Em Israel, onde se prepara um funeral de Estado para o antigo primeiro-ministro, o tempo não é já de comoção, mas de homenagem a um homem que, nas palavras do Presidente Shimon Peres, “foi um soldado corajoso e um estadista ousado”. “Arik amava o seu povo e o seu povo amava-o. Foi um dos grandes defensores e arquitectos de Israel, que nunca conheceu o medo e a quem nunca faltou visão", disse Peres, agora o último da geração de fundadores do Estado hebraico. O primeiro-ministro israelita, Benjamin Netanyahu, diz estar certo que “sua memória ficará para sempre no coração da nação”.

Um legado que está longe de ser unânime. Os ultranacionalistas, que o veneraram como o campeão dos colonatos, não lhe perdoam a humilhação da retirada de Gaza; a esquerda, que o apoiou nessa última iniciativa, diz que ficará para sempre associado a um dos episódios mais tristes da história do país, os massacres de palestinianos nos campos de Sabra e Chatila, às mãos das milícias falangistas libanesas.

Por aquele crime, de que foi considerado “responsável indirecto”, mas também pela repressão da Segunda Intifada, pela política de colonização ou pelo cerco a Yasser Arafat no seu quartel de Ramallah, a sua morte foi celebrada neste sábado da Cisjordânia a Beirute. “Os palestinianos estão extremamente felizes com a morte deste criminoso, cujas mãos estão manchadas com o sangue do nosso povo”, reagiu Sami Abu Zuhri, porta-voz do Hamas, no poder em Gaza. Em Teerão, a televisão estatal noticiou a morte de um “criminoso sionista”, no Egipto as redes sociais encheram-se de insultos a Sharon.

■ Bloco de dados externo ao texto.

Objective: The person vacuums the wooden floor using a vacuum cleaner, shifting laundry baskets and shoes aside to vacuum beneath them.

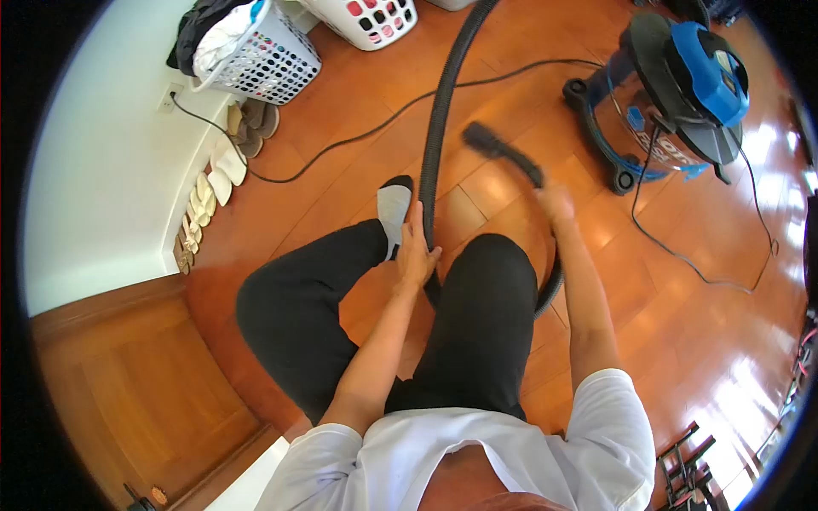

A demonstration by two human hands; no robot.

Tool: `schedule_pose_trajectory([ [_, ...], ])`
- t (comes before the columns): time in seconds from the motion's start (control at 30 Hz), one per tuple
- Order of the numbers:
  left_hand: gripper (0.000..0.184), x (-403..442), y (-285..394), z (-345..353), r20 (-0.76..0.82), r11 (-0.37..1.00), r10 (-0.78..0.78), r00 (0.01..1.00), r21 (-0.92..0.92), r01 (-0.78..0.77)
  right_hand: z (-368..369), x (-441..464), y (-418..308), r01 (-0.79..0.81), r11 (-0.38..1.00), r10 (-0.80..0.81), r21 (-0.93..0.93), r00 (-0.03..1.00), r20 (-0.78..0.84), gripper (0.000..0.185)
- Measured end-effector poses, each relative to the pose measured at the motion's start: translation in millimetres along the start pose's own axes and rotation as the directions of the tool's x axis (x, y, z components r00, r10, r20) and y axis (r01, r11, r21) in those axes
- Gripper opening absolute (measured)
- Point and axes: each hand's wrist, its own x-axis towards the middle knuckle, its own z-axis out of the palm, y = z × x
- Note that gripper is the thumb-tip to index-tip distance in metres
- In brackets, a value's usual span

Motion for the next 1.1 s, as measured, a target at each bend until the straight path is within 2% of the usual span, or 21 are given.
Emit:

O Presidente norte-americano, Barack Obama, juntou-se a meio da tarde ao coro de dirigentes que, evitando a polémica, enviaram a Israel as condolências pela morte do antigo primeiro-ministro. Ban Ki-moon, o secretário-geral da ONU, pediu a Netanyahu que se inspire no “pragmatismo” que Sharon demonstrou nos últimos anos de vida “para permitir por fim a criação de um Estado palestiniano independente”.

Mais calorosa foi a reacção de John Kerry, secretário de Estado norte-americano e, como Sharon, um veterano de guerra: “Quer se concorde ou discorde das suas posições – e Arik sempre foi claro como a água sobre o que defendia – é preciso admirar o homem que se bateu de forma determinada para garantir a segurança e a sobrevivência de Israel.”